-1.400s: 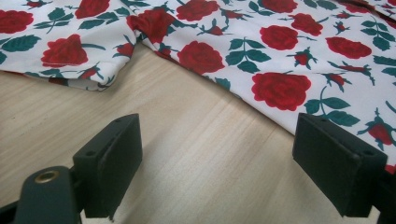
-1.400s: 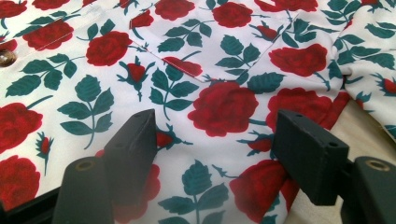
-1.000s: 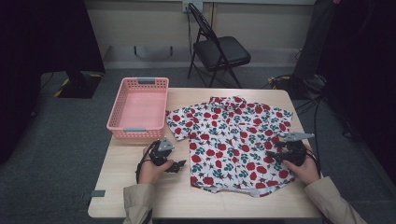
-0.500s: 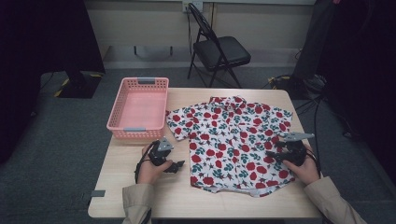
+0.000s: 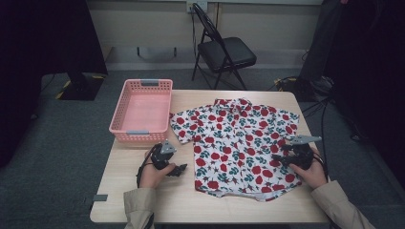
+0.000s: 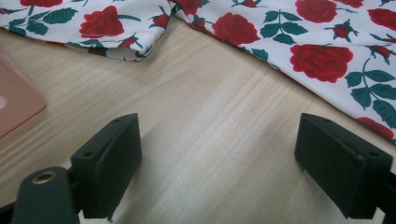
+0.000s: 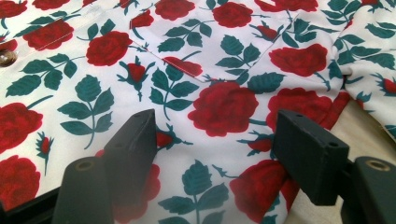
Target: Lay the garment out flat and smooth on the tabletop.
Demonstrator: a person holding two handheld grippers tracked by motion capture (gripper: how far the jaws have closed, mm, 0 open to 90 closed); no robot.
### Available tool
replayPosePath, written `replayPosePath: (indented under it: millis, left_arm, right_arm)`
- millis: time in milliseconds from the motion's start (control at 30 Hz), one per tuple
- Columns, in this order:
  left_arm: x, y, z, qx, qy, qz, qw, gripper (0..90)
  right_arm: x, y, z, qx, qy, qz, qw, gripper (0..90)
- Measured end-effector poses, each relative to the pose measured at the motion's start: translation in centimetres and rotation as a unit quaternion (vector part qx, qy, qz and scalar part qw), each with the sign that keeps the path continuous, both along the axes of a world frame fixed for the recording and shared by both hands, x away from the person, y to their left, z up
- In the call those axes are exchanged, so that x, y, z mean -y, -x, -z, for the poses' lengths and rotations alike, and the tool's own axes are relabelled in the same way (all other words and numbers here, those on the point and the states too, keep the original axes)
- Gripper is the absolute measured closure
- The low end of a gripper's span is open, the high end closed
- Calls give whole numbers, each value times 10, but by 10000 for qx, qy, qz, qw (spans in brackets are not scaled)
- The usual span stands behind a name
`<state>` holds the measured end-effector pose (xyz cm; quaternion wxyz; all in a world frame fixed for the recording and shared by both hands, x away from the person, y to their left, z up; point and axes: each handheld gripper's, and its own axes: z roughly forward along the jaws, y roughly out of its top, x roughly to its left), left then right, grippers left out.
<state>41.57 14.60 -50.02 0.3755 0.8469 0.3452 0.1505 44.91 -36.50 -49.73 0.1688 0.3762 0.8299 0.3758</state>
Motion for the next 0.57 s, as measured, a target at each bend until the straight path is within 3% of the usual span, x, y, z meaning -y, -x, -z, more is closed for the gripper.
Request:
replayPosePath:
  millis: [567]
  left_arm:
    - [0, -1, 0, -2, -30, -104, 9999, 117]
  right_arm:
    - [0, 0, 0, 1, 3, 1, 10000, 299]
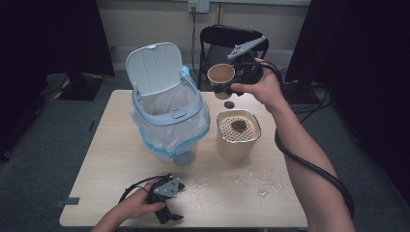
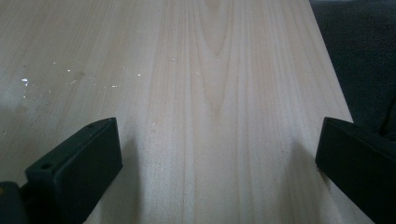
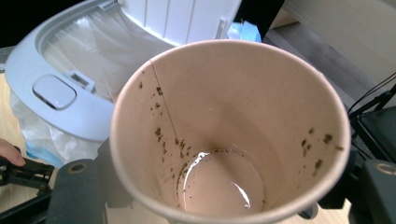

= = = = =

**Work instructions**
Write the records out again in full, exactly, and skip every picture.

**Answer space**
-1.400s: 
-1.400s: 
-1.000s: 
-0.500s: 
+0.000s: 
+0.000s: 
+0.000s: 
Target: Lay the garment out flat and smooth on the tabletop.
Demonstrator: a person holding two handheld grippers tracked by motion capture (gripper: how far the jaws have closed, mm, 0 open to 90 closed); no robot.
### Available tool
replayPosePath, written `replayPosePath: (indented under it: millis, left_arm, right_arm)`
- millis: time in milliseconds from the motion's start (control at 30 Hz), one per tuple
- Columns, in this order:
  left_arm: x, y, z, qx, qy, qz, qw, gripper (0..90)
  right_arm: x, y, z, qx, qy, qz, qw, gripper (0..90)
- Measured end-effector poses, each relative to the pose measured at the motion's start: translation in centimetres and rotation as a unit quaternion (vector part qx, qy, qz and scalar part qw), each with the sign that keeps the path continuous, both along the axes of a world frame fixed for the recording and shared by both hands, x away from the person, y to their left, z up
- In the call those axes are exchanged, so that x, y, z mean -y, -x, -z, for the poses' lengths and rotations alike, and the tool's own axes are relabelled in the same way (all other words and numbers here, those on the point and the states too, keep the original axes)
- Gripper is the absolute measured closure
- The low end of a gripper's span is open, the high end closed
- Calls give whole numbers, each value times 10, but by 10000 for qx, qy, qz, qw (spans in brackets are not scaled)
- The usual span stands behind a name
`<state>` holds the measured end-effector pose (xyz cm; quaternion wxyz; all in a world frame fixed for the recording and shared by both hands, x away from the person, y to their left, z up; point and axes: each handheld gripper's, and its own axes: z roughly forward along the jaws, y roughly out of its top, x roughly to its left), left then right, grippers left out.
<state>41.57 14.60 -50.02 0.3755 0.8469 0.3452 0.1505 44.91 -36.50 -49.73 0.1688 0.3762 0.8299 0.3758</state>
Motion for the next 0.57 s, as measured, a target at each bend until the straight path is within 3% of the usual span, x, y, z meaning -y, -x, -z, more is closed for the gripper.
Request:
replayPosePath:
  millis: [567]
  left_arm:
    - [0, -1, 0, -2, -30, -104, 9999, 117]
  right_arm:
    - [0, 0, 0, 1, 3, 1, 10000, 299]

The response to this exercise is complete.